# Tito's training journal, week 7



## Tahnee GR (Aug 26, 2006)

Wow-sounds like a very successful training day, Barb! You and Tito have my full admiration for doing this so well and so thoroughly


----------



## GoldenSail (Dec 30, 2008)

Way to go Tito! I can't wait to hear how the test goes. Very fun to read where you guys are at with training. I too, have had problems with wanting to use my hand (and good training partners promptly corrected me for it) and Scout has been working on bringing the bumpers to me without shaking off first.


----------



## Maxs Mom (Mar 22, 2008)

Great work Tito! 

Within reason Barb, I would not be afraid of the heat. I am not saying work him to exhaustion, but do do some work in the heat, it will make him more fit, and conditioned to it. I will walk/work my dogs in the heat. I am conscious of it, plenty of water and not 'too' much work, but if it were to get hot at an agility trial I don't want my dog to melt. My friends dog does when it gets hot because she will only exercise him after dark when it cools down. 

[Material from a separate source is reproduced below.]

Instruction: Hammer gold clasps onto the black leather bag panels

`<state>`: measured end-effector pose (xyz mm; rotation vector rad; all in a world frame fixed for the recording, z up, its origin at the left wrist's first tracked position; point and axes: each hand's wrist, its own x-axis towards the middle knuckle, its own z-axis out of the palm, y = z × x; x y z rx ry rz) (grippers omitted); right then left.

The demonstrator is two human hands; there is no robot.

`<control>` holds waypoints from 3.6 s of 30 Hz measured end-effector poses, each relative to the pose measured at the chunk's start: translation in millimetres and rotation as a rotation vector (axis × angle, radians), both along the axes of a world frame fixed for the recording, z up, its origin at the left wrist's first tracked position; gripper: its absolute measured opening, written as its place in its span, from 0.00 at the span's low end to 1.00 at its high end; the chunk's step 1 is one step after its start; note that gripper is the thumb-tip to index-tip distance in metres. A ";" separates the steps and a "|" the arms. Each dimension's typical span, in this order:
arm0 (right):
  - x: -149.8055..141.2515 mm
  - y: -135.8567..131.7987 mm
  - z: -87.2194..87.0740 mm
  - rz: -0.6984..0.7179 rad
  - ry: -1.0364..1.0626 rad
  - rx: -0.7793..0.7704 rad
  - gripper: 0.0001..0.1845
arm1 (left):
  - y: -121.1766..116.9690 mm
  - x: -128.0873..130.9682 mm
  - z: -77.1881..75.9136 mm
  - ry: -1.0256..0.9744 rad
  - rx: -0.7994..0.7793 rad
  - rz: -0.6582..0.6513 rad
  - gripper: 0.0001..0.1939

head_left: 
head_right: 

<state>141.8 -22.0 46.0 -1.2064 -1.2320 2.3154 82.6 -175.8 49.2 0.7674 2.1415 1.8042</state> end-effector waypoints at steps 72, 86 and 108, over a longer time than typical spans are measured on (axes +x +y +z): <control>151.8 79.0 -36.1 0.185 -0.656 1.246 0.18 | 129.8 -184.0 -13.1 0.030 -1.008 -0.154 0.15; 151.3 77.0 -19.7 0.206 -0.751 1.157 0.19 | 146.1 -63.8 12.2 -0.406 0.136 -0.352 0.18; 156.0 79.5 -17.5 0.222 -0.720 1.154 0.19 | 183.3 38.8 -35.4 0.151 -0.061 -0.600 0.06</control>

I have a couple questions. We have been taking Quinn to a hunt trainer. She is NOT a Tito's level of course. However she does shake as she comes out of the water. I am thinking as I read this we should teach her now instead of later. How do you teach them to not shake? 

Secondly our trainer has not spoken too much about the whistle. We have used it a little. Should we do more with that? I occasionally take her for walks with it. My dogs sit at every street before we cross. I use the whistle there for the sit, hoping it will transition. What do you think?

Yesterday I talked to our trainer about putting Quinn in a WC in mid Aug. She said go for it. Remember Quinn is a lab and the WC is much easier for labs. She said "they just need to cross a line with the bird". She thought too they might be a bit forgiving at the WC of her "noise". She did say do not do the WCX. Quinn's noise level improving weekly, but she still squeaks. She sometimes barks when released for water work but "usually" settles down. I think DH just HAS to keep her consistently worked to mellow her out. Our trainer also said we should think about doing a UKC Started test with her this fall. That I am not so sure about. They do not need to return to hand. Her FF was MUCH better last night, so I just don't know. She has a lot of instinct. Something to think about. 

Ann


----------



## hotel4dogs (Sep 29, 2008)

Ok, novice answer here but based on what Dan says....
YES!!!! Get her to stop the shaking NOW!!!!!! 
We taught it with a long line on him for water retrieves. When he first sets a foot on land, he gets "reeled in" with a COME COME COME type command and then a SWING command so that he sits and delivers to hand. If you're reeling her in, and she starts to shake, tell her NO and give her a tug on the long line so she has to come.
Of course, when you first do it, don't stand too far away on the bank so that she doesn't have to go very far before shaking.
After she releases the bumper/toy/bird to you, then tell her shake and give her a hand signal to do it. Dan uses his hand open, parallel to the ground, shaking it like you would for saying something is "so so". (Did that make ANY sense??). She will soon learn the command for shake.
Be sure to reinforce it when you take her dock diving. She can NEVER shake until allowed to!!!
Secondly, based on what we're experiencing with the whistle, I'd say yes, for sure, the whistle should be your first priority (on the come-in). I wish I'd done that with Tito when he was young, like I did with my other 2. That had nothing to do with field, since I've never done it, just gave them a rock solid recall. 
Third, come here and train with me !!!!


----------



## CarolinaCasey (Jun 1, 2007)

Tito is just amazing. He'll have that WC in no time... the first of many field titles!


----------